_What the task asks_. Using the listing below, retype the line bearing "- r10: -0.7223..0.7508" and each line after it, word for word, and nothing further.
== Segment start ==
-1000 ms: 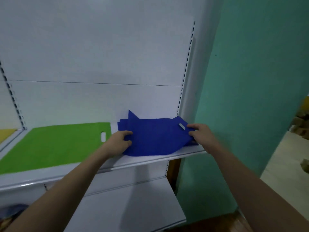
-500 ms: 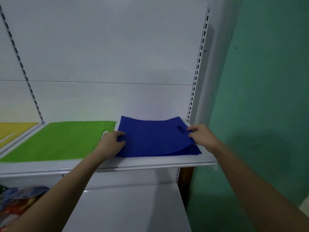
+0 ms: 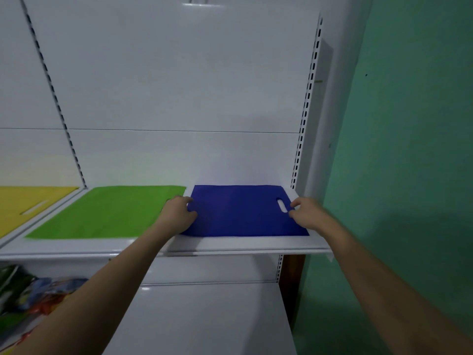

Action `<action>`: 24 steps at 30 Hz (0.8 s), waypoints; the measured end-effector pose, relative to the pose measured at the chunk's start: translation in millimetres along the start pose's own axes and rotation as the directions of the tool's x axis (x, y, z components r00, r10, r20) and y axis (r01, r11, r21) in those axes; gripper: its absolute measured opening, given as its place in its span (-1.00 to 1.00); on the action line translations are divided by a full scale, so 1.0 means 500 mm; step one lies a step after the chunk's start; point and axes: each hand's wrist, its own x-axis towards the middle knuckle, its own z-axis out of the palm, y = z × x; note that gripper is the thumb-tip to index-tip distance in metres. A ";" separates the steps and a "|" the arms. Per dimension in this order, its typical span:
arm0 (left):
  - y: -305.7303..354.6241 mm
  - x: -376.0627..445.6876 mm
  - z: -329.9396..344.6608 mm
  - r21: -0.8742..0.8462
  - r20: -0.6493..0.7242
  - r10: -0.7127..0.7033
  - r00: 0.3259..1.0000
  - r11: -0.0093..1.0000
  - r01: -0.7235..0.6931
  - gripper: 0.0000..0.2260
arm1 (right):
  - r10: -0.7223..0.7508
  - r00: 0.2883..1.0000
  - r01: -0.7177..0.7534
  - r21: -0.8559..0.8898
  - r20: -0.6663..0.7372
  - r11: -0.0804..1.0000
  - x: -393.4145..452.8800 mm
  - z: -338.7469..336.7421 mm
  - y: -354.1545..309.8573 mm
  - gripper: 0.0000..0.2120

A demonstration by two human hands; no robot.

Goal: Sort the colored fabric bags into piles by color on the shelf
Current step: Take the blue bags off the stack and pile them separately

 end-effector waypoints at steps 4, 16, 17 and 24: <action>0.006 -0.029 -0.013 -0.009 -0.070 0.010 0.997 1.000 -0.010 -0.60 | -0.068 0.995 0.065 -0.045 -0.071 0.997 -0.010 -0.005 -0.008 -0.73; -0.099 -0.221 -0.147 0.204 -0.258 -0.241 0.936 0.933 0.296 -0.69 | -0.536 0.810 0.471 0.283 0.236 0.836 -0.112 0.149 -0.301 -0.72; -0.117 -0.244 -0.166 0.219 -0.262 -0.271 0.926 0.918 0.331 -0.70 | -0.571 0.776 0.498 0.296 0.268 0.815 -0.130 0.171 -0.335 -0.71; -0.251 -0.407 -0.328 0.221 -0.318 -0.446 0.837 0.823 0.523 -0.73 | -0.749 0.549 0.686 0.311 0.371 0.657 -0.276 0.293 -0.571 -0.69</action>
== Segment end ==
_Response to this task_.
  - r10: -0.7223..0.7508
  - r00: 0.2883..1.0000
  - r01: -0.7177..0.7534
  - r21: -0.8559..0.8898
  - r20: -0.6663..0.7372
  - r11: -0.0804..1.0000
  - x: -393.4145..452.8800 mm
  - z: -338.7469..336.7421 mm
  - y: -354.1545..309.8573 mm
  - gripper: 0.0000..0.2120

A demonstration by two human hands; no robot.

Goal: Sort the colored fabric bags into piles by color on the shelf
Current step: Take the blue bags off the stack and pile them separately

 end-effector waypoints at steps 4, 16, 17 and 24: <action>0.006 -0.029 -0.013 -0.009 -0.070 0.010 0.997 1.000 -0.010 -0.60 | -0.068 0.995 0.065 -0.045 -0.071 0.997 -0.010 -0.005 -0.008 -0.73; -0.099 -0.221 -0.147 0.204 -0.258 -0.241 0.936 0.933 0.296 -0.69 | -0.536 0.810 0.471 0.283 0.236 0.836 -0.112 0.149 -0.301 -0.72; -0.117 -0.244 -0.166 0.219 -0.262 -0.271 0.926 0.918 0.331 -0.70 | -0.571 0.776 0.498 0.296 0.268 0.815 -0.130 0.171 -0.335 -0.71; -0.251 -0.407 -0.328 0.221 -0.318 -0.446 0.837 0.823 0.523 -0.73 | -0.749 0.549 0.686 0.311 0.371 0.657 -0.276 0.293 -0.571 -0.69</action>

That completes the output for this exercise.